EXERCISE |
If a line in the data has the string "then", please show it.

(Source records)
⁂

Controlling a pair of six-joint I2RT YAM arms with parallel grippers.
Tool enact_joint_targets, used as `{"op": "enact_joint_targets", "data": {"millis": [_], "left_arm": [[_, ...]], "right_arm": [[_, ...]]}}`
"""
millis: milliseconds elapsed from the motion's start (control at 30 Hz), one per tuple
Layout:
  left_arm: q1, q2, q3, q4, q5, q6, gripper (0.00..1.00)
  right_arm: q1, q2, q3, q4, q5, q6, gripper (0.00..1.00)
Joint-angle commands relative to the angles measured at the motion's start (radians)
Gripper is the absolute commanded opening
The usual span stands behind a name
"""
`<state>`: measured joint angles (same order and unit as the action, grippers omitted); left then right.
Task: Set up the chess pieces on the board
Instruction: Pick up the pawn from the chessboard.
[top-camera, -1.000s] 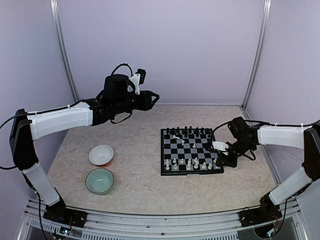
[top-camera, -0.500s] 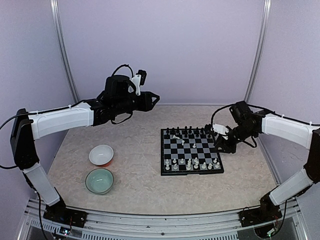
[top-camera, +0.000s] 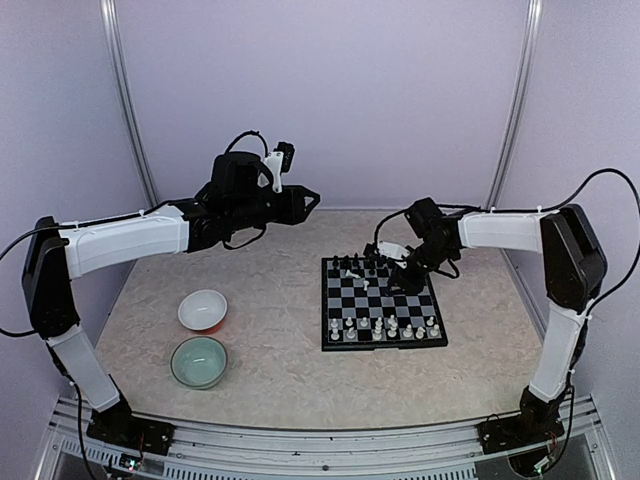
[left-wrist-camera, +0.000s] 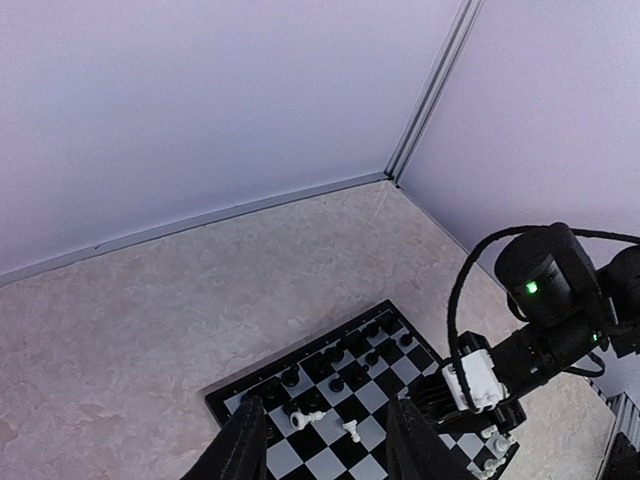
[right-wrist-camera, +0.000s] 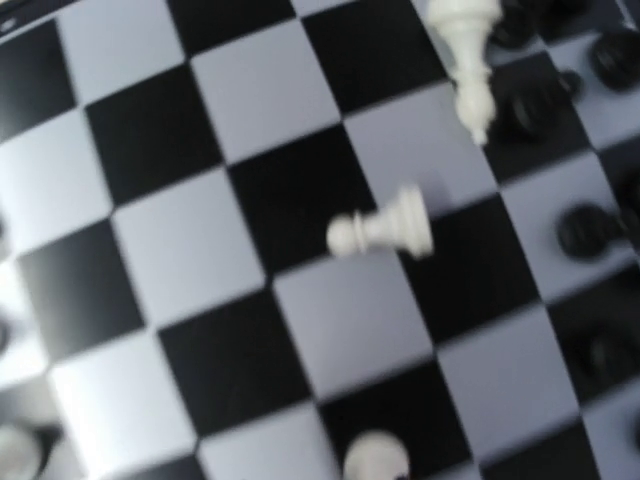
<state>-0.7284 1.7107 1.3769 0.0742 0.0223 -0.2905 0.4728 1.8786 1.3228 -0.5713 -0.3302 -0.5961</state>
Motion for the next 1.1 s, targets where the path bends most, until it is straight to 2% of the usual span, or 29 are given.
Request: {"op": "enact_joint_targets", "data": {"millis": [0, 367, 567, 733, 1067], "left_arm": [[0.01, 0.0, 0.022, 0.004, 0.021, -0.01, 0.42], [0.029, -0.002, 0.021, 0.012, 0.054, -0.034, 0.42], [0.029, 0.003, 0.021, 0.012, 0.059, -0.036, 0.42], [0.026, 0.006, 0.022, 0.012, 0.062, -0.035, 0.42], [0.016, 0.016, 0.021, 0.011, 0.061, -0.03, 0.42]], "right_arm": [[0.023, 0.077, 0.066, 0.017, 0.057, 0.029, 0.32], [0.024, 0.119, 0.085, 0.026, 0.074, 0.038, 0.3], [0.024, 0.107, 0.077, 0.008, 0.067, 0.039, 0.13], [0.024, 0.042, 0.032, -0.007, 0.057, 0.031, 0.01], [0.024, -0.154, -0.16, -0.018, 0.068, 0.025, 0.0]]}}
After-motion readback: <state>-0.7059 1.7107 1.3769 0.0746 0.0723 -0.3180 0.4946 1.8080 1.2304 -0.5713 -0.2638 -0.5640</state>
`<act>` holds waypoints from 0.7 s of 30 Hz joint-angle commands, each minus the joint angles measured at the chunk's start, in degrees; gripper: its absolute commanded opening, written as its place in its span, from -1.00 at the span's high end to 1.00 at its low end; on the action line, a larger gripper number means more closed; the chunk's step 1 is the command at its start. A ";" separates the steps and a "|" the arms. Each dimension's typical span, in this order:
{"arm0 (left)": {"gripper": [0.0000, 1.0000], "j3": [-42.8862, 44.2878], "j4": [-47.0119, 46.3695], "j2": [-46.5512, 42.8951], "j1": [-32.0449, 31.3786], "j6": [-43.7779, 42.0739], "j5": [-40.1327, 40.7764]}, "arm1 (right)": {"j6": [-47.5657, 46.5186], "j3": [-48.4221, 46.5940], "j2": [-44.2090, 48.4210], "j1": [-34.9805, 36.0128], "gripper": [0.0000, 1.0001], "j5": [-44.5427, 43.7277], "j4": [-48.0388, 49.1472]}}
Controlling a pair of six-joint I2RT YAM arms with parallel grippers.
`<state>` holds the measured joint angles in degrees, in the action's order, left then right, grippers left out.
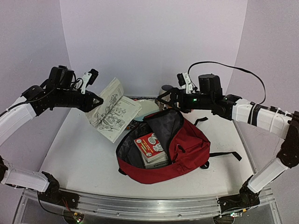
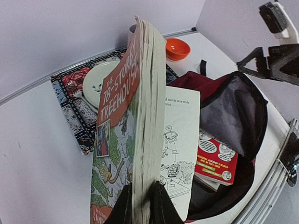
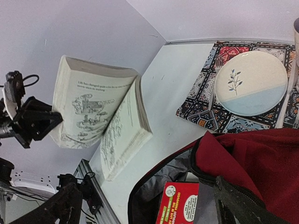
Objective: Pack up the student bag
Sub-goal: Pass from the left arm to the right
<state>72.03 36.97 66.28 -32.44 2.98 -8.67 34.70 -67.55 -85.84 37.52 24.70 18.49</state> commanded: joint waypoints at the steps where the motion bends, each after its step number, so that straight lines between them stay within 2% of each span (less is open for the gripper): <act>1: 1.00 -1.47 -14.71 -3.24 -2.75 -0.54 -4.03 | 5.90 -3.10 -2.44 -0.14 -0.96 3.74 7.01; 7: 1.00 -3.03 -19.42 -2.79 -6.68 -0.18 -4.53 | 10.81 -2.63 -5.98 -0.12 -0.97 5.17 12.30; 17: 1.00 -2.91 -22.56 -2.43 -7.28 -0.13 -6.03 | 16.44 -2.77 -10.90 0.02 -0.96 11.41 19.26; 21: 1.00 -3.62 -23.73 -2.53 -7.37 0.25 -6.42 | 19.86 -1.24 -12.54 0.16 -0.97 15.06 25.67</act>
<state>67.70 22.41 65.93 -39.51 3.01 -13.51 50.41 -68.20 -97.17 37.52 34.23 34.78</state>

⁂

RESULT OF THIS TASK |
`<state>`: measured joint angles (same order and unit as the action, grippers omitted); left then right.
`<state>` holds the measured joint angles in degrees, in the action's order, left then right, grippers left out.

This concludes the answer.